● **HOW TO COMPLETE THIS TASK**: Nothing outside the lines below from the one containing "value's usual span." through the one containing "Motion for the" is to be printed; print those exactly, ends included, and drop the pictures.

● **Items from a dataset**:
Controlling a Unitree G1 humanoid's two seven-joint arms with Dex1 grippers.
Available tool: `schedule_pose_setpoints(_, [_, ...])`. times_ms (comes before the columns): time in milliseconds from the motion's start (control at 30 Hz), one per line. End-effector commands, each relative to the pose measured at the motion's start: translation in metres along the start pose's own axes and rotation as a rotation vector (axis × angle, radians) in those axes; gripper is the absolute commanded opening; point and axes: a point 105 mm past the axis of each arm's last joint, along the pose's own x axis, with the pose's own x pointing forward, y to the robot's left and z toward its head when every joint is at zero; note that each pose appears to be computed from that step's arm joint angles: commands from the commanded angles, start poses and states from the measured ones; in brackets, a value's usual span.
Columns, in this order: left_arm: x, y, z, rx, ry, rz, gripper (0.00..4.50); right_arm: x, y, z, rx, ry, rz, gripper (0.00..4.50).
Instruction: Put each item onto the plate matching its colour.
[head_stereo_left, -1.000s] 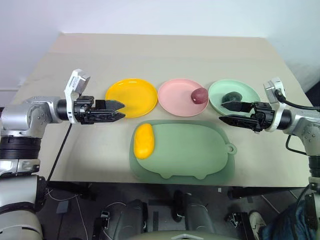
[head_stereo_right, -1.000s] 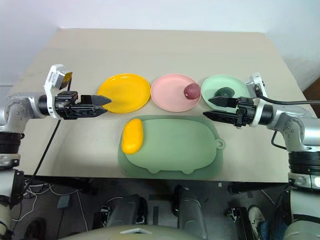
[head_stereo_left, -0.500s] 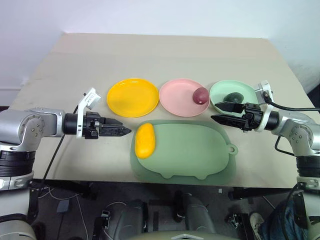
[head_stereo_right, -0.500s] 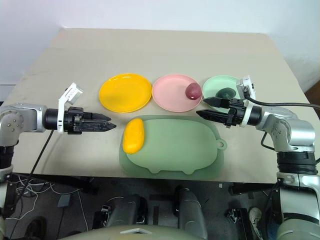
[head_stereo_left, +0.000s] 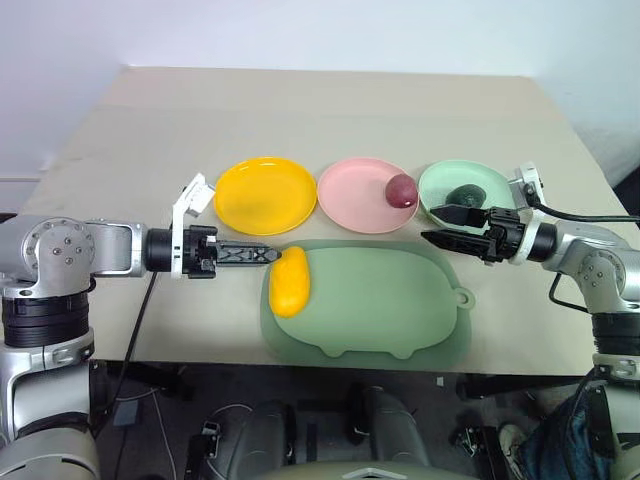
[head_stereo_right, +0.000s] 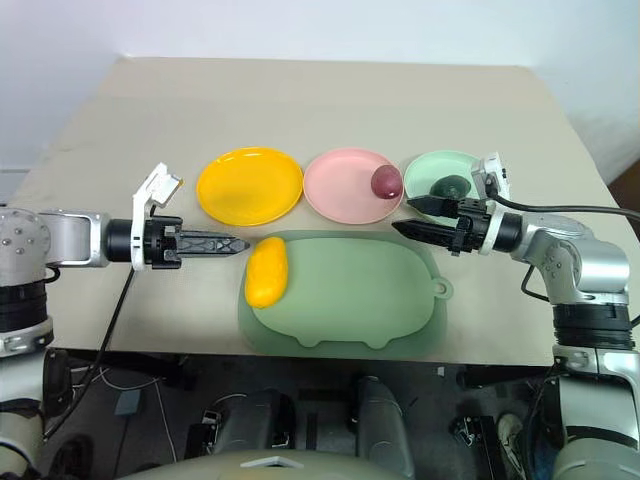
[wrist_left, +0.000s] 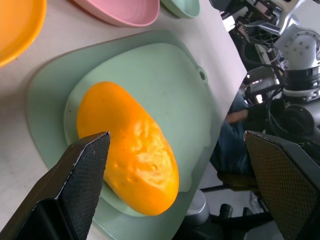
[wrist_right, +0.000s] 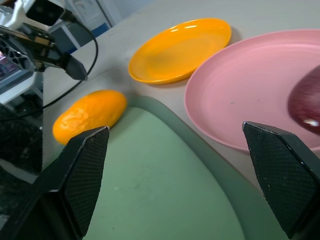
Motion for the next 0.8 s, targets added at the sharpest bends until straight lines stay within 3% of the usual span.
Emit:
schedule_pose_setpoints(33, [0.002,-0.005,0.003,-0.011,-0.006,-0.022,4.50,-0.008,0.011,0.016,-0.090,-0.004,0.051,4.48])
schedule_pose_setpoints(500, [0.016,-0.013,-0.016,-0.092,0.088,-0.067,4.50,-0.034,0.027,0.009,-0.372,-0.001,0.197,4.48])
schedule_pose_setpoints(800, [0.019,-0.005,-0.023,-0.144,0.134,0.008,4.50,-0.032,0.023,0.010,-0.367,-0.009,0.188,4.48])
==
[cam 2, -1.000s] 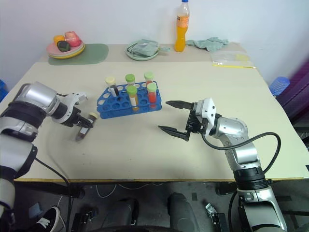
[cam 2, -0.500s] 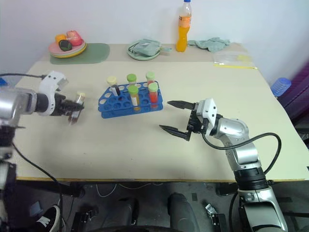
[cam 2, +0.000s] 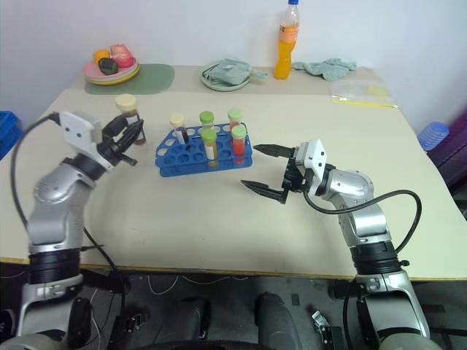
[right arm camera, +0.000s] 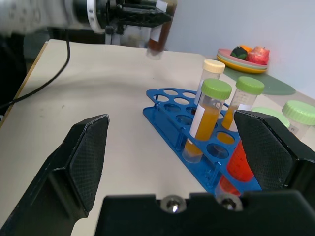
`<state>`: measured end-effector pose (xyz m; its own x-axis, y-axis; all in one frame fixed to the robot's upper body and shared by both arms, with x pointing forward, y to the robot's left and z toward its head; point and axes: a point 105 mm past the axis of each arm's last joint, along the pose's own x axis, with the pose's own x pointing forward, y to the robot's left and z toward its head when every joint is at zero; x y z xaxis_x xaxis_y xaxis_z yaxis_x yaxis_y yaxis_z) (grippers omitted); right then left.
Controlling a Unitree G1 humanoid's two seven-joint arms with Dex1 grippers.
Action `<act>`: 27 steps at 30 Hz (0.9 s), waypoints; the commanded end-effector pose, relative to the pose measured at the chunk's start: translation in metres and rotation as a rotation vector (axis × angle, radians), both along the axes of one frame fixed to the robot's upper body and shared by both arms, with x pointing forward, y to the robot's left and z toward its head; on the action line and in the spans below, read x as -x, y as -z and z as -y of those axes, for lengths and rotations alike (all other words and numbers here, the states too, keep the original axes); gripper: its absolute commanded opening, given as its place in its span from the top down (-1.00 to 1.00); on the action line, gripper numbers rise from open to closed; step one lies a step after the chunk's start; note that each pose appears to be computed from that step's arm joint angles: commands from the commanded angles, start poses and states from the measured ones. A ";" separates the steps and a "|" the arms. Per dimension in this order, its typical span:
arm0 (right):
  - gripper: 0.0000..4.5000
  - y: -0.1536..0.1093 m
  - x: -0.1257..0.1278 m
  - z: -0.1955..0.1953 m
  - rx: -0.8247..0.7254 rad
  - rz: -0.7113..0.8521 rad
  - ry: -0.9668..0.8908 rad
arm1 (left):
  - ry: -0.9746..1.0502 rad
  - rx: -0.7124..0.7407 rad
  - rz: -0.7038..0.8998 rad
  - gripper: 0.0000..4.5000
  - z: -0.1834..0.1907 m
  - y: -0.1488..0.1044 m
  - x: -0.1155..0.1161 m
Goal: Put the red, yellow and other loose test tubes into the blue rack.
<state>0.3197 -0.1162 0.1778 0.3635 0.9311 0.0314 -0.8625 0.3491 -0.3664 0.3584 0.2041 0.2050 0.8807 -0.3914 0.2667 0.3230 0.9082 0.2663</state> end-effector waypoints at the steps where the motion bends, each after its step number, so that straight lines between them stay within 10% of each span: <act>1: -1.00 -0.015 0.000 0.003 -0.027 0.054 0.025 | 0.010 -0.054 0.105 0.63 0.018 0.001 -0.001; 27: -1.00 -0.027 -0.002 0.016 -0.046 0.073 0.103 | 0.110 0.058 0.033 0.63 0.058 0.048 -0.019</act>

● **ANSWER SECTION**:
Available tool: `schedule_pose_setpoints(_, [_, ...])`. times_ms (comes before the columns): time in milliseconds from the motion's start (control at 30 Hz), one per line. End-effector commands, each relative to the pose measured at the motion's start: translation in metres along the start pose's own axes and rotation as a rotation vector (axis × angle, radians) in those axes; gripper is the absolute commanded opening; point and axes: a point 105 mm past the axis of each arm's last joint, along the pose's own x axis, with the pose's own x pointing forward, y to the robot's left and z toward its head when every joint is at zero; note that each pose appears to be computed from that step's arm joint angles: commands from the commanded angles, start poses and states from the measured ones; in brackets, a value's usual span.
Columns, in this order: left_arm: x, y, z, rx, ry, rz, gripper (0.00..4.50); right_arm: x, y, z, rx, ry, rz, gripper (0.00..4.50).
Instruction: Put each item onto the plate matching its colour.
[head_stereo_left, -1.000s] 
[head_stereo_right, -1.000s] 
[head_stereo_left, -0.500s] 
[head_stereo_right, -0.500s] 
[head_stereo_left, +0.000s] 
[head_stereo_right, +0.000s] 
[wrist_left, +0.000s] 
[wrist_right, +0.000s] 
Motion for the next 0.8 s, targets added at the sharpest bends until straight lines stay within 3% of the usual span.

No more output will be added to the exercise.